# Task brief
Retype the material exactly, ending with the line containing "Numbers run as".

# Recorded information

★ ★ ★

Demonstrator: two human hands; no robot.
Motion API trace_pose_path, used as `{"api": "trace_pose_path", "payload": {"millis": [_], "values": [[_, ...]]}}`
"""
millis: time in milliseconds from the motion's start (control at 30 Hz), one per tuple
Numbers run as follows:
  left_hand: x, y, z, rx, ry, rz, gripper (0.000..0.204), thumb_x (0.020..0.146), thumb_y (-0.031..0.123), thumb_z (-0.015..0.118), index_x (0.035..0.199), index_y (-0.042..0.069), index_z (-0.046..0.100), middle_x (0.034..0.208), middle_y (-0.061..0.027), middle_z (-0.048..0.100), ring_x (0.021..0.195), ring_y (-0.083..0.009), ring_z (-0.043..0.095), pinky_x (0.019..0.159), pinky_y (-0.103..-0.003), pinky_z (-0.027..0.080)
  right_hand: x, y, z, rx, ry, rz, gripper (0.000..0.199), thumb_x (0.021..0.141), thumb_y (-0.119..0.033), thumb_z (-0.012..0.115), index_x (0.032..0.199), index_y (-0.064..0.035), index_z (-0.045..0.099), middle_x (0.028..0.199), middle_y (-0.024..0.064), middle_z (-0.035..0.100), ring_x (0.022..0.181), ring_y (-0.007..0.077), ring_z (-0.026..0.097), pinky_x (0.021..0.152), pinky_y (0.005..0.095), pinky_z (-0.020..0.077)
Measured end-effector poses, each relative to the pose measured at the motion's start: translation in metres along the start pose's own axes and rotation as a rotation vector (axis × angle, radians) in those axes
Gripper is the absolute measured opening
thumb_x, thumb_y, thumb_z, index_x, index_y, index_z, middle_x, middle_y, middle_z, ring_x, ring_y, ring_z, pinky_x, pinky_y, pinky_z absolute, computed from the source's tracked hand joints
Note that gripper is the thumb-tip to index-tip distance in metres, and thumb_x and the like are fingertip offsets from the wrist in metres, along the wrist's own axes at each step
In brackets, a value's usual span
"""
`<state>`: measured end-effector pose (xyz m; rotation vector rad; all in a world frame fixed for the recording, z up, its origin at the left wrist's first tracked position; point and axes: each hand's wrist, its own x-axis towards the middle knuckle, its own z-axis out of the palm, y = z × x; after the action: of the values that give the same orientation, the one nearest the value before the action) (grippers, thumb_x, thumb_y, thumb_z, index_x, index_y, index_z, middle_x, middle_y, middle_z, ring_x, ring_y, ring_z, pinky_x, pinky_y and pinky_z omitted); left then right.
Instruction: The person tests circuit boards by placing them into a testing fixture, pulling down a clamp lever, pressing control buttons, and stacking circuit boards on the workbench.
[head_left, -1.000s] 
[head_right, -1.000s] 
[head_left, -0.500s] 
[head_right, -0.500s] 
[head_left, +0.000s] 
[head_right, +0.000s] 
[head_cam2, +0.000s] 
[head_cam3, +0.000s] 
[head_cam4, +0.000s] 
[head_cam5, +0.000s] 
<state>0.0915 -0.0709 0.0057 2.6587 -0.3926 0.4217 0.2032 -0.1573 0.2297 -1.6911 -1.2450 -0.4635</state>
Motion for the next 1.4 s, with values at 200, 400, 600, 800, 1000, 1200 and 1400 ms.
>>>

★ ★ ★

# Exercise result
Demonstrator: two human hands; no robot.
Motion API trace_pose_path, used as `{"api": "trace_pose_path", "payload": {"millis": [_], "values": [[_, ...]]}}`
"""
millis: time in milliseconds from the motion's start (control at 30 Hz), one per tuple
Numbers run as follows:

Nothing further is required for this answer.